Jakarta – PS TNI sudah menunjuk Ivan Kolev menjadi pelatih modis. Eks pelatih tim nasional Indonesia itu diharapkan bisa membawa PS TNI bermain lebih oke lagi.

PS TNI memilih untuk mendepak Laurent Hatton dan menggantinta dengan Kolev usai laga melawan Bhayangkara FC. Alasannya karena pelatih asal Bulgaria itu dinilai lebih mengerti dengan sepakbola tanah air dan bisa berbahasa Indonesia dengan baik.

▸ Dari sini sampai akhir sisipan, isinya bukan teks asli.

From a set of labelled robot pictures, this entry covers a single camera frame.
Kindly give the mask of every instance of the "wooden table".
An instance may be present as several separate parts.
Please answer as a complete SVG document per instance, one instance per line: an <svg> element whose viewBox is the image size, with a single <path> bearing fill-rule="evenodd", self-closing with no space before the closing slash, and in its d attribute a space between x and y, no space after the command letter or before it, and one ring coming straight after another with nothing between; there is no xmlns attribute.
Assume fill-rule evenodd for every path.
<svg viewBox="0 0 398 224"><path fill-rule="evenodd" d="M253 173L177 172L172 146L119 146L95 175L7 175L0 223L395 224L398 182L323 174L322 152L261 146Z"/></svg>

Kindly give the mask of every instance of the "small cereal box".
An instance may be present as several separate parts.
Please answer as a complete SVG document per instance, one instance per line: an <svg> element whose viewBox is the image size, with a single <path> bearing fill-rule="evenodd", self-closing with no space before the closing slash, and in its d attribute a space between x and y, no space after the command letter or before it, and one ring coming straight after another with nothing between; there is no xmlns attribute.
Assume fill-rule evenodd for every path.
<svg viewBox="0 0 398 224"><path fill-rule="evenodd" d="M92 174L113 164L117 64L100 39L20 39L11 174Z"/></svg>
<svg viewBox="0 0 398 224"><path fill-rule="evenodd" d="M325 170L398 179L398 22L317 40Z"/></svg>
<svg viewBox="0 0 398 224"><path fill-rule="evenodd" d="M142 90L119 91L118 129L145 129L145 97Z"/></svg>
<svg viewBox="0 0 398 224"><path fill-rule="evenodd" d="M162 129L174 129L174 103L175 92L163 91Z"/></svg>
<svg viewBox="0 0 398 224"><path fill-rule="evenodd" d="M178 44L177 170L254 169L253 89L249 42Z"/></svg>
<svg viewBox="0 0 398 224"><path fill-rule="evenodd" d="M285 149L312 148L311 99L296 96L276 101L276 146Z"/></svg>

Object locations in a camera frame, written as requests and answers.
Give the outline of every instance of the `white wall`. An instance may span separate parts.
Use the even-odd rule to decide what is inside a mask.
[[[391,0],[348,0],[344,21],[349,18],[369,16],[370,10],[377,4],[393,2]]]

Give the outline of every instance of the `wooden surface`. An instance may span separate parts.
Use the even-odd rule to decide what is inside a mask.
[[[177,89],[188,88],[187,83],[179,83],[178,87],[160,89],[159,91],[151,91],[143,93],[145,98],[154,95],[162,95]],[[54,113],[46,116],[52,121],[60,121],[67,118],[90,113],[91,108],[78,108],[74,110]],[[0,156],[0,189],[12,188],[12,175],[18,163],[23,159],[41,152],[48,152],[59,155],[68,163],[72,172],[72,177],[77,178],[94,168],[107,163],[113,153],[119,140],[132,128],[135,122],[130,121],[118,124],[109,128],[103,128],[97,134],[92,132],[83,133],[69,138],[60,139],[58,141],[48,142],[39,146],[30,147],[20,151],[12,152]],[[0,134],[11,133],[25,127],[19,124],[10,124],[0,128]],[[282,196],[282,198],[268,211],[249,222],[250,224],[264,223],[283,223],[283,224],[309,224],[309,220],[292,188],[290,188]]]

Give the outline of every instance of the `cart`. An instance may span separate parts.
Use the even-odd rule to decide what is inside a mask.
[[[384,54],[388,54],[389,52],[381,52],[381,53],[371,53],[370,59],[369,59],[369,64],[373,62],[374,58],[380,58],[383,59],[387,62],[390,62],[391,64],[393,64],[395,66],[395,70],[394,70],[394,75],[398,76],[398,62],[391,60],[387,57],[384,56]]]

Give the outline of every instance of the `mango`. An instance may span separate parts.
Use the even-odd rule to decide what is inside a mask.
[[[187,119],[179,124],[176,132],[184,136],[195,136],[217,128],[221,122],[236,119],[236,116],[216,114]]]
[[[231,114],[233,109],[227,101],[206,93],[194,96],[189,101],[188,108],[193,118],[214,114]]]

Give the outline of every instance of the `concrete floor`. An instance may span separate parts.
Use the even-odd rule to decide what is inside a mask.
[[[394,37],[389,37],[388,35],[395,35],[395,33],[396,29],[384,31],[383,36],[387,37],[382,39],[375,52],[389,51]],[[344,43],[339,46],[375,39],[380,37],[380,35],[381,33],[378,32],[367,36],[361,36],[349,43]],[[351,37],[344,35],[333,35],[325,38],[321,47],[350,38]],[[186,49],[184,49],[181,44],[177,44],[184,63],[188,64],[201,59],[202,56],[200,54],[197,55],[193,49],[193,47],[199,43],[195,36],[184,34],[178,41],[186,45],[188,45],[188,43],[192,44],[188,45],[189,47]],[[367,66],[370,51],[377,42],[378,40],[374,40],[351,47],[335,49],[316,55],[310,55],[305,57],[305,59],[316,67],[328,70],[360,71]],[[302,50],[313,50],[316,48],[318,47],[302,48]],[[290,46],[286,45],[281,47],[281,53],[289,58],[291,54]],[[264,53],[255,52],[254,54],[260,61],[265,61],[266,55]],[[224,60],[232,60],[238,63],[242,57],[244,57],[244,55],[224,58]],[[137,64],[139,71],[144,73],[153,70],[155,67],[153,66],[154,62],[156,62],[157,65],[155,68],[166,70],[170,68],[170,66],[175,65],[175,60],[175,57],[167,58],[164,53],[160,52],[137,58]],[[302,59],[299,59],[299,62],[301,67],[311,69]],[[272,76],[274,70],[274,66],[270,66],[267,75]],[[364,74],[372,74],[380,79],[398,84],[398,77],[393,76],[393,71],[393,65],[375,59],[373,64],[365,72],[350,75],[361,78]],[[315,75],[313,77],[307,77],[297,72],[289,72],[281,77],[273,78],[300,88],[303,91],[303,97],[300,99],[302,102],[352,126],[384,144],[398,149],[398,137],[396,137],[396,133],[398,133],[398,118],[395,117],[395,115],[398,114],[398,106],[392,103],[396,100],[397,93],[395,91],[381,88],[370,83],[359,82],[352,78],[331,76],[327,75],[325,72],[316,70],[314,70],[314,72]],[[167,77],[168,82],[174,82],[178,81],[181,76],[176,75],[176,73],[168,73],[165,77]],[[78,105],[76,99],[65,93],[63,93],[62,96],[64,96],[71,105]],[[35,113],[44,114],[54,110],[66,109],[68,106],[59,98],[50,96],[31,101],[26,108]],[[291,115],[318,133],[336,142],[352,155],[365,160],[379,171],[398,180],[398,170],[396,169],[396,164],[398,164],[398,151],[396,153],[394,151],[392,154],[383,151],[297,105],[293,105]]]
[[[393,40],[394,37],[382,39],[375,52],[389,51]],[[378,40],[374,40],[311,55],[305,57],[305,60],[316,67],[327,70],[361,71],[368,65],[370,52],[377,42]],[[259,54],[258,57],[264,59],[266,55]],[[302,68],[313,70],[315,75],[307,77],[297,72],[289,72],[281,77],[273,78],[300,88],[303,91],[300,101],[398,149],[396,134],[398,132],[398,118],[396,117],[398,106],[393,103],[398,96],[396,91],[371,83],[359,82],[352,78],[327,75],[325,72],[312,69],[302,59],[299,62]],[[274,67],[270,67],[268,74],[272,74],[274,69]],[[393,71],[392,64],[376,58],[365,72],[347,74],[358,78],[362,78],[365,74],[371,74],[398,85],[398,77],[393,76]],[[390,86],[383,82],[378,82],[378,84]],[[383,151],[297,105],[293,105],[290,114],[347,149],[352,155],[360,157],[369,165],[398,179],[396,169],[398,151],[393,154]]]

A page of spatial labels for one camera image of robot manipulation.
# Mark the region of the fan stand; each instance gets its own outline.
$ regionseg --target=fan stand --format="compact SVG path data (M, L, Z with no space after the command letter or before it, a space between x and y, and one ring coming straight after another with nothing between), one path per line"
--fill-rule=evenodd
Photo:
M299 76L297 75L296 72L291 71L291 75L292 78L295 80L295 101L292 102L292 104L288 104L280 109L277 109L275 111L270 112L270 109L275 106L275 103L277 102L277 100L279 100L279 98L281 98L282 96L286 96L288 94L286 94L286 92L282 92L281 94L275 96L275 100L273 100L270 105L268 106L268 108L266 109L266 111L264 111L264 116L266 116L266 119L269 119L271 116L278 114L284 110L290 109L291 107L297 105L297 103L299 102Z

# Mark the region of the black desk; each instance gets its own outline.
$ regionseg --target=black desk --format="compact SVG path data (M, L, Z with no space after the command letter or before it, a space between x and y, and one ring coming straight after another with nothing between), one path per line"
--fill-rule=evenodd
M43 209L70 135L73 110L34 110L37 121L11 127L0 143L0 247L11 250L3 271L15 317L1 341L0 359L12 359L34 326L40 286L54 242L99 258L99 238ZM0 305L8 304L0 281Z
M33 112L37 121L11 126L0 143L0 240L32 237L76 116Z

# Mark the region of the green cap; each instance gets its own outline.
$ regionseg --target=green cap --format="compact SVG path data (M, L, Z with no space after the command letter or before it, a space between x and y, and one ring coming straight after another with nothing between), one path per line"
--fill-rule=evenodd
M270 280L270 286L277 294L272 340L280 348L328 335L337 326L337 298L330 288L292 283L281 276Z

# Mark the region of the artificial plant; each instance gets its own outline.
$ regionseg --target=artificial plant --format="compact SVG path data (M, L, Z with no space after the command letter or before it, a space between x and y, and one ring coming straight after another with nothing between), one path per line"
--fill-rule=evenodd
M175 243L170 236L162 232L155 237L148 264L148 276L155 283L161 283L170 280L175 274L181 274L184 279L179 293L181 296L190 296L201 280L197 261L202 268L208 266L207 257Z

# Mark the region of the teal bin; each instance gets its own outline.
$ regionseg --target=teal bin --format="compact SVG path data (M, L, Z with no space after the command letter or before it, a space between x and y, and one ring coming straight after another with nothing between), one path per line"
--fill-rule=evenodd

Padahal prestasi Hatton bersama PS TNI tidak terlalu buruk. Dalam tiga matchday Liga 1, PS TNI belum mengalami kekalahan. Mereka dua kali bermain sebanding momen melawan Borneo FC dan Persib Bandung. Pada satu laga lainnya, The Army meraih kemenangan 2-1 atas Bhayangkara FC.

Tak sekadar belum pernah ant menang, PS TNI juga merupakan salah klub yang paling produktif. Sejauh ini, mereka sudah membukukan sebanyak enam gol.

Namun pencapaian itu ternyata tak membuat peringkat Hatton sebagai pelatih aman. Manajemen sudah membuat keputusan lain.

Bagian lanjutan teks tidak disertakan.